Gideon Maltz, executive director of the Tent Partnership for Refugees, told reporters on the call that over the last couple of years, countries like Lebanon and Turkey have reversed previous policies that were accommodating to refugees. 

“Obviously, there is complicated internal dynamics that are partly explaining it,” Maltz said. “It certainly matters that the U.S. government, which has important relationships with all these countries, is in a position to set a moral example through its own actions to engage these governments and encourage them to do the right thing.
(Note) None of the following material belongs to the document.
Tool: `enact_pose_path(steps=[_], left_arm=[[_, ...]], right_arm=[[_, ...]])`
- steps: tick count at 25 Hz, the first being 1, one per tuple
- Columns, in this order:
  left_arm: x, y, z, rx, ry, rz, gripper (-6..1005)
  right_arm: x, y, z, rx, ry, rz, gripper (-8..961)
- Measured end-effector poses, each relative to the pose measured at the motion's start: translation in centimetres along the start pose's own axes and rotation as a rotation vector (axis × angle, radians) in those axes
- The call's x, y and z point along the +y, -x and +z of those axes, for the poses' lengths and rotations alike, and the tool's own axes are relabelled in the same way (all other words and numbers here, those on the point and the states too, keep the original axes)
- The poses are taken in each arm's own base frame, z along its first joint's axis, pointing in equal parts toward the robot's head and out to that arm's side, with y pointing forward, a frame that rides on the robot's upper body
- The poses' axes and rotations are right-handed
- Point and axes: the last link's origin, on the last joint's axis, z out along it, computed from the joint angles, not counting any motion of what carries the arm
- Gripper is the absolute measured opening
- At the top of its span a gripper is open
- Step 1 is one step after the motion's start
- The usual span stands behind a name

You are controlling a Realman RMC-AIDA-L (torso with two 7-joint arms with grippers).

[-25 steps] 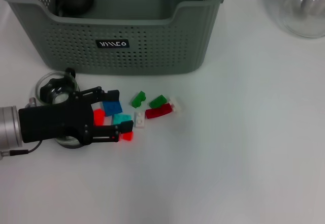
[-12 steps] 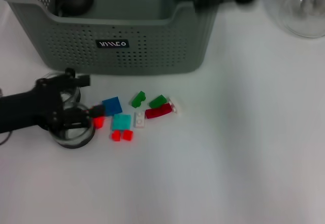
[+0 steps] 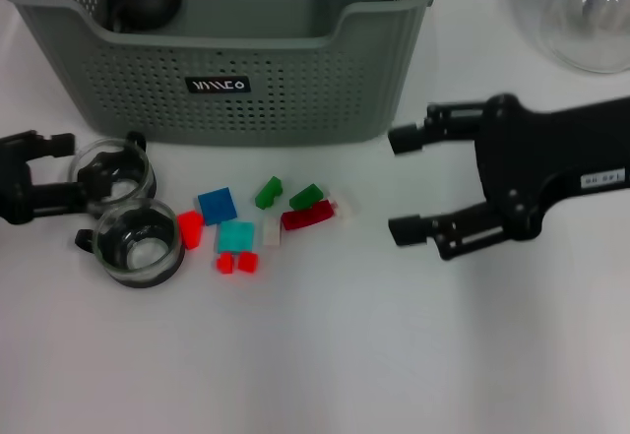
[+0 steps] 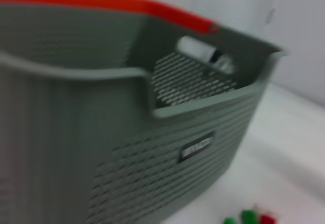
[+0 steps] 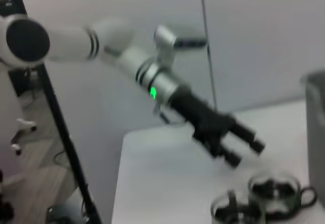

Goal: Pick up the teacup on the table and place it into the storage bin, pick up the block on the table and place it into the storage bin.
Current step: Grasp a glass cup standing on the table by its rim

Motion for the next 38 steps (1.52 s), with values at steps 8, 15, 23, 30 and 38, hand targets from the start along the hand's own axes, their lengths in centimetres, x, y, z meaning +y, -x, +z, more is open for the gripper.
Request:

We are already beginning to see consequences with how other governments are acting.”

The impacts of the cuts already made to the U.S. refugee resettlement program have been felt as organizations authorized to resettle refugees into the U.S. have been forced to close offices and layoff staff. 

“So these resettlement agencies are already under severe stress,” Maltz said. “And already, the infrastructure is being badly damaged.”